Task objective -
Scan the records for the word "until". Report each line where it occurs.

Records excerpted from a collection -
· · · · ·
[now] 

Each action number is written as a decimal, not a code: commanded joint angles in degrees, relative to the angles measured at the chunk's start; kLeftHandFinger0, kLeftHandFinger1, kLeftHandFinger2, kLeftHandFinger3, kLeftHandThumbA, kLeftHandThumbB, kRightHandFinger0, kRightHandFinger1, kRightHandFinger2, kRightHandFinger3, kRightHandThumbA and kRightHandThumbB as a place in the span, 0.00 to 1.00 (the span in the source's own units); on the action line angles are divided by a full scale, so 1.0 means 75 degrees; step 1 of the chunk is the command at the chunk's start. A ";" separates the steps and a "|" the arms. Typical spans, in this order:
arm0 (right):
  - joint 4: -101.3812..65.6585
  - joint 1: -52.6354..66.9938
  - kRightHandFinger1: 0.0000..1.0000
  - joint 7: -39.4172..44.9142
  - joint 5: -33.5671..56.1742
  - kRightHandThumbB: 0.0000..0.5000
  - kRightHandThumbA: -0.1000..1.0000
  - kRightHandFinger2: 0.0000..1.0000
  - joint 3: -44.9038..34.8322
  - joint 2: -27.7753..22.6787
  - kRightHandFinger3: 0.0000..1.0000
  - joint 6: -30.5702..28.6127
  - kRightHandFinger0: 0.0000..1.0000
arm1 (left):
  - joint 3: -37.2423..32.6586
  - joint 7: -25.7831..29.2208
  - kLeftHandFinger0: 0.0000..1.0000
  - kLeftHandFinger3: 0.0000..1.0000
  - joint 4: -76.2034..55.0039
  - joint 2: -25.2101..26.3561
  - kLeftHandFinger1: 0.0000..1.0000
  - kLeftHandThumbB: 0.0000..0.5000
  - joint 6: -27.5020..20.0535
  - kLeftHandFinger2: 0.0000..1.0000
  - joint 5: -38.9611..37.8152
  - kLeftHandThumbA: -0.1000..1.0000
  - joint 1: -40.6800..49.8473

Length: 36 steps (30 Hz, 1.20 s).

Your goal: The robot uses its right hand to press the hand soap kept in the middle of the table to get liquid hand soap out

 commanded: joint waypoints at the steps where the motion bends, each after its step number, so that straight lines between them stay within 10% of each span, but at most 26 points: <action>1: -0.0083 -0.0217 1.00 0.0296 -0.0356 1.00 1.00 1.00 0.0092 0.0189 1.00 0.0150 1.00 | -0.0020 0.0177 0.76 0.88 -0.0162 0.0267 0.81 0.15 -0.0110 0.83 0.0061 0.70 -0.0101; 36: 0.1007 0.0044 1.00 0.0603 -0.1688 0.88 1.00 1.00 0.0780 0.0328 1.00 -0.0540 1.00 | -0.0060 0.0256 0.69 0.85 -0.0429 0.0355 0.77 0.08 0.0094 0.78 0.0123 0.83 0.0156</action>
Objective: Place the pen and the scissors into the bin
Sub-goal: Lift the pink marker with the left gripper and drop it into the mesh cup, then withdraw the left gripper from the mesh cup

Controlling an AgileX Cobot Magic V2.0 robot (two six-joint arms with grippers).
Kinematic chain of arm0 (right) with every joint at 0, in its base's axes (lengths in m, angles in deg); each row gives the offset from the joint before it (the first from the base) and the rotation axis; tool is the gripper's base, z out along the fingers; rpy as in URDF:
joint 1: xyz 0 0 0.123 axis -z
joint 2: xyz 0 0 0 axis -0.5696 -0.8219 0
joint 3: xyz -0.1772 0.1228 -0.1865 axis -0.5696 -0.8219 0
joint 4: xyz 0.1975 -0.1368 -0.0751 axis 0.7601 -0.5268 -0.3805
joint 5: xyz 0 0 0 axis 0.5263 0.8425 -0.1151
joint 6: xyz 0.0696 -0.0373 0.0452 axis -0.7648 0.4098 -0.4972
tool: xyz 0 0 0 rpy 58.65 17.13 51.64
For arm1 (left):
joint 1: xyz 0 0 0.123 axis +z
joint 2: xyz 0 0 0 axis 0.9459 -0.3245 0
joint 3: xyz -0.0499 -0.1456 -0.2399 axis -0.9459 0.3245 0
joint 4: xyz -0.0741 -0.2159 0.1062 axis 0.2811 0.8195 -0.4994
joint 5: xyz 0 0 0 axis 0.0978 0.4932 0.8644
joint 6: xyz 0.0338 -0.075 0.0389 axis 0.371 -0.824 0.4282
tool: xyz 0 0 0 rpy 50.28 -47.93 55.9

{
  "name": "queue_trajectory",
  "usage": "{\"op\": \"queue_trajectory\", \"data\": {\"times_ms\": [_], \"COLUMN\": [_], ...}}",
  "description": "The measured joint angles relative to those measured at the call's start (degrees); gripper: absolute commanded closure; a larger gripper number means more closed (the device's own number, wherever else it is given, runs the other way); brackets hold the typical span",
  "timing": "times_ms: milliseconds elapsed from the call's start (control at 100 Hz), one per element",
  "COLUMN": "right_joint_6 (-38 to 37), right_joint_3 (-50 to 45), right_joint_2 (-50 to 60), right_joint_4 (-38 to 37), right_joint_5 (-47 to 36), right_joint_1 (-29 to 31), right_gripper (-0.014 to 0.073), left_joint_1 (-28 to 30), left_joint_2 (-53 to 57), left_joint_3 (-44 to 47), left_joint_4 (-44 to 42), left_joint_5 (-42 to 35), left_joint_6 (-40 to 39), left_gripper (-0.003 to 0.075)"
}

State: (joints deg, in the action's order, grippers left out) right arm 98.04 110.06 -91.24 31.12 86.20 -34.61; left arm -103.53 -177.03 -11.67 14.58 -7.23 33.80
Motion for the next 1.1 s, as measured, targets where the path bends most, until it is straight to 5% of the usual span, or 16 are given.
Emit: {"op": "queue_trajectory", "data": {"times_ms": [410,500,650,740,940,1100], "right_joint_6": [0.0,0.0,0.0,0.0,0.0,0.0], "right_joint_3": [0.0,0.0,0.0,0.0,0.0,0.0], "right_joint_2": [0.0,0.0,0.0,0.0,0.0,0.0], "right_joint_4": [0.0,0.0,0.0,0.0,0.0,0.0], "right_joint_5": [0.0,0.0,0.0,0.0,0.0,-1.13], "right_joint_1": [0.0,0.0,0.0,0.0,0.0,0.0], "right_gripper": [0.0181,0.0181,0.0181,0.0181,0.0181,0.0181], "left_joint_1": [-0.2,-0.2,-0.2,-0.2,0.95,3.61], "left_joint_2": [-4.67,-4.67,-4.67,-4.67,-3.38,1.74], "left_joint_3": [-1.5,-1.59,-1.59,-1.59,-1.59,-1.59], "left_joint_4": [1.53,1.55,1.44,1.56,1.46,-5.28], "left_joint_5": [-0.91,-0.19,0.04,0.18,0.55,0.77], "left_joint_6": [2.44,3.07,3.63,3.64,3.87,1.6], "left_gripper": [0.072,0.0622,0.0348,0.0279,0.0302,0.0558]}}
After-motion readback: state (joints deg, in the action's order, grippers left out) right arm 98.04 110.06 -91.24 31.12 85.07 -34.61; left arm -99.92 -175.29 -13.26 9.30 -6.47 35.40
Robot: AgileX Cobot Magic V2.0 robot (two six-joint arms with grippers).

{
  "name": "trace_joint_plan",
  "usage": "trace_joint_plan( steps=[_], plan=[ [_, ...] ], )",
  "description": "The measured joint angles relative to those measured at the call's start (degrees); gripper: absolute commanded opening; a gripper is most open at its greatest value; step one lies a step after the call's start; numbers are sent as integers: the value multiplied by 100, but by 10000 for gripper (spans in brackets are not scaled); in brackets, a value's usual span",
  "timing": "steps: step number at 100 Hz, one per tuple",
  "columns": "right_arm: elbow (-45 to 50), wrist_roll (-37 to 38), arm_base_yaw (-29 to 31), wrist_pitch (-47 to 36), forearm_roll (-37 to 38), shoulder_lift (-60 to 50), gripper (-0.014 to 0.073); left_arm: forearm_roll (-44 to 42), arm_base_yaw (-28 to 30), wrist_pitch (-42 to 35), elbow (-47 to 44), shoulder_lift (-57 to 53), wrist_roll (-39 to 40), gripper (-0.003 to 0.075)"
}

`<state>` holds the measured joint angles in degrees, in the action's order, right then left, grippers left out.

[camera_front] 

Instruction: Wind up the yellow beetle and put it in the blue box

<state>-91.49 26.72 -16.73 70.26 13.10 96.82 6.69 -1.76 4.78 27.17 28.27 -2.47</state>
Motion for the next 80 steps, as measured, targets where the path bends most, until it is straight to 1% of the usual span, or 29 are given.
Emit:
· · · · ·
Answer for this exercise -
Motion for the next 1.1 s, as measured, targets where the path bends most, until it is straight to 5% of the usual span, or 16 are given.
Motion for the next 80 steps, as measured, targets where the path bends most, until it is straight to 1% of the usual span, or 29 are given.

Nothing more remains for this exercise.